Lifestyle and home remedies
Rest, ice packs or a long, hot shower may be all you need to relieve a tension headache. A variety of strategies can help reduce the severity and frequency of chronic tension headaches without using medicine. Try some of the following:
- Manage your stress level. One way to help reduce stress is by planning ahead and organizing your day. Another way is to allow more time to relax. And if you’re caught in a stressful situation, consider stepping back.
- Go hot or cold. Applying heat or ice — whichever you prefer — to sore muscles, may ease a tension headache. For heat, use a heating pad set on low, a hot-water bottle, a warm compress or a hot towel. A hot bath or shower also may help. For cold, wrap ice, an ice pack or frozen vegetables in a cloth to protect your skin.
- Perfect your posture. Good posture can help keep your muscles from tensing. When standing, hold your shoulders back and your head level. Pull in your abdomen and buttocks. When sitting, make sure your thighs are parallel to the ground and your head isn’t slumped forward.
The following nontraditional therapies may help if you have tension headache pain:
- Acupuncture. Acupuncture may provide temporary relief from chronic headache pain. Acupuncture practitioners treat you using extremely thin, disposable needles that generally cause little pain or discomfort. The American Academy of Medical Acupuncture website provides referrals to medical doctors who use acupuncture in their practices.
- Massage. Massage can help reduce stress and relieve tension. It’s especially effective for relieving tight, tender muscles in the back of your head, neck and shoulders. For some people, it may also provide relief from headache pain.

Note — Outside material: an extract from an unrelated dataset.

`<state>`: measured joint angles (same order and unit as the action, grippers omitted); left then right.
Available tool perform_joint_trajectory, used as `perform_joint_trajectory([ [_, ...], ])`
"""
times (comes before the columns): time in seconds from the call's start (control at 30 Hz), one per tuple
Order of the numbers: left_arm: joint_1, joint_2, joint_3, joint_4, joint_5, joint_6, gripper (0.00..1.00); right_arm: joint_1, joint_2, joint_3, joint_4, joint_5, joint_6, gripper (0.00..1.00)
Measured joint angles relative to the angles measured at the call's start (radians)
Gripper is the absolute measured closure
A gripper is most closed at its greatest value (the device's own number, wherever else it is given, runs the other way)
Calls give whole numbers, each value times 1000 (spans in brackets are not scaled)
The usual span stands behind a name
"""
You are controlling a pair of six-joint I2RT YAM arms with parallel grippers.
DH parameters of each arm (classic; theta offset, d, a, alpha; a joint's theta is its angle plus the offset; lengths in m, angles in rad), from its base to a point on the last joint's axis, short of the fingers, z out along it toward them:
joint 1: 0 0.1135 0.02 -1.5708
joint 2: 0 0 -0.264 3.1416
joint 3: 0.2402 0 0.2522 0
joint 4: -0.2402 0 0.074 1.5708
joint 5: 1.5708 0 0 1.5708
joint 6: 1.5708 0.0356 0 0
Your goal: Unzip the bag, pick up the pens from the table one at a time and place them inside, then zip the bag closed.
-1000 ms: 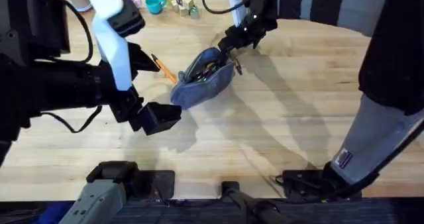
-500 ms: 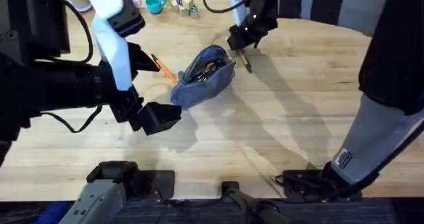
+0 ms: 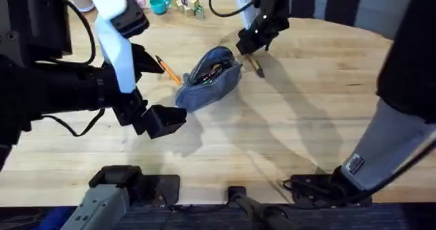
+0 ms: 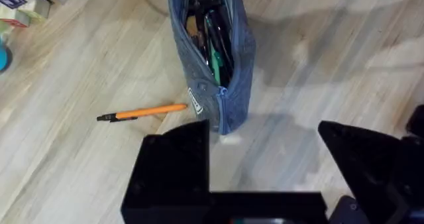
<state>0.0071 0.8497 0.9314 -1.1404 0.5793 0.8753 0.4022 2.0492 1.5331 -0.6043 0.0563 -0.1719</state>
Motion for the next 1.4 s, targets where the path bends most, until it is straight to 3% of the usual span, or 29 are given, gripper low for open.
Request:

- Deep breathing, biofeedback and behavior therapies. A variety of relaxation therapies are useful in coping with tension headache, including deep breathing and biofeedback.
Coping and support
Living with chronic pain can be difficult. Chronic pain can make you anxious or depressed and affect your relationships, your productivity and the quality of your life.
Here are some suggestions:
- Talk to a counselor or therapist. Talk therapy may help you cope with the effects of chronic pain.

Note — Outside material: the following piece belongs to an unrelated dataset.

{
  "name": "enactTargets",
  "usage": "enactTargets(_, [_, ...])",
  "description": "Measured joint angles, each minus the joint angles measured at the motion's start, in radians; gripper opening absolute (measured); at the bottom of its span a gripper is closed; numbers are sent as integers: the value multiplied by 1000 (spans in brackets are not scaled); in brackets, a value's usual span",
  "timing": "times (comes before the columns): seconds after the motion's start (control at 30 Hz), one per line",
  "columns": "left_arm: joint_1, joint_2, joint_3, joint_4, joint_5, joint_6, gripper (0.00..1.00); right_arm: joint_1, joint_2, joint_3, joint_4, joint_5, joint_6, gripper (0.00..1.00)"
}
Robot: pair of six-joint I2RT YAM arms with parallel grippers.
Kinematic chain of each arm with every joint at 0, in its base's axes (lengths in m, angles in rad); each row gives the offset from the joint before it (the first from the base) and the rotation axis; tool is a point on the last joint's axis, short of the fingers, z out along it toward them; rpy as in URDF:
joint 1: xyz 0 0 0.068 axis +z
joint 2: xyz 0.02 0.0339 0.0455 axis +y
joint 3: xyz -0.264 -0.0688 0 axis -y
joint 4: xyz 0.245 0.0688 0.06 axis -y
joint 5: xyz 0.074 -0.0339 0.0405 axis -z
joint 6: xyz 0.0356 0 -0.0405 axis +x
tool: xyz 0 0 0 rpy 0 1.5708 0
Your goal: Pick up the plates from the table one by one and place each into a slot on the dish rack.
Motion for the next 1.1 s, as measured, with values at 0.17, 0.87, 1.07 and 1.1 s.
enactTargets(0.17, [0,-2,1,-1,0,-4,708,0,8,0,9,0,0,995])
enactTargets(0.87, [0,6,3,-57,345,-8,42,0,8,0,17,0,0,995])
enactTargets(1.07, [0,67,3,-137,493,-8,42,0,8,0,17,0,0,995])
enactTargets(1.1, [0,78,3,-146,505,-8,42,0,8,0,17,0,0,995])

- Join a support group. Support groups can be good sources of information. Group members often know about the latest treatments. Your doctor may be able to recommend a group in your area.
In addition to regular exercise, techniques such as biofeedback training and relaxation therapy can help reduce stress.
- Biofeedback training. This technique teaches you to control certain body responses that help reduce pain. During a biofeedback session, you’re connected to devices that monitor and give you feedback on body functions such as muscle tension, heart rate and blood pressure. You then learn how to reduce muscle tension and slow your heart rate and breathing yourself.
- Cognitive behavioral therapy. This type of talk therapy may help you learn to manage stress and may help reduce the frequency and severity of your headaches.
- Other relaxation techniques. Anything that helps you relax, including deep breathing, yoga, meditation and progressive muscle relaxation, may help your headaches. You can learn relaxation techniques in classes or at home using books or tapes.
Using medications in conjunction with stress management techniques may be more effective than is either treatment alone in reducing your tension headaches.
Additionally, living a healthy lifestyle may help prevent headaches:
- Get enough, but not too much sleep.
- Don’t smoke.
- Exercise regularly.
- Eat regular, balanced meals.
- Drink plenty of water.
- Limit alcohol, caffeine and sugar.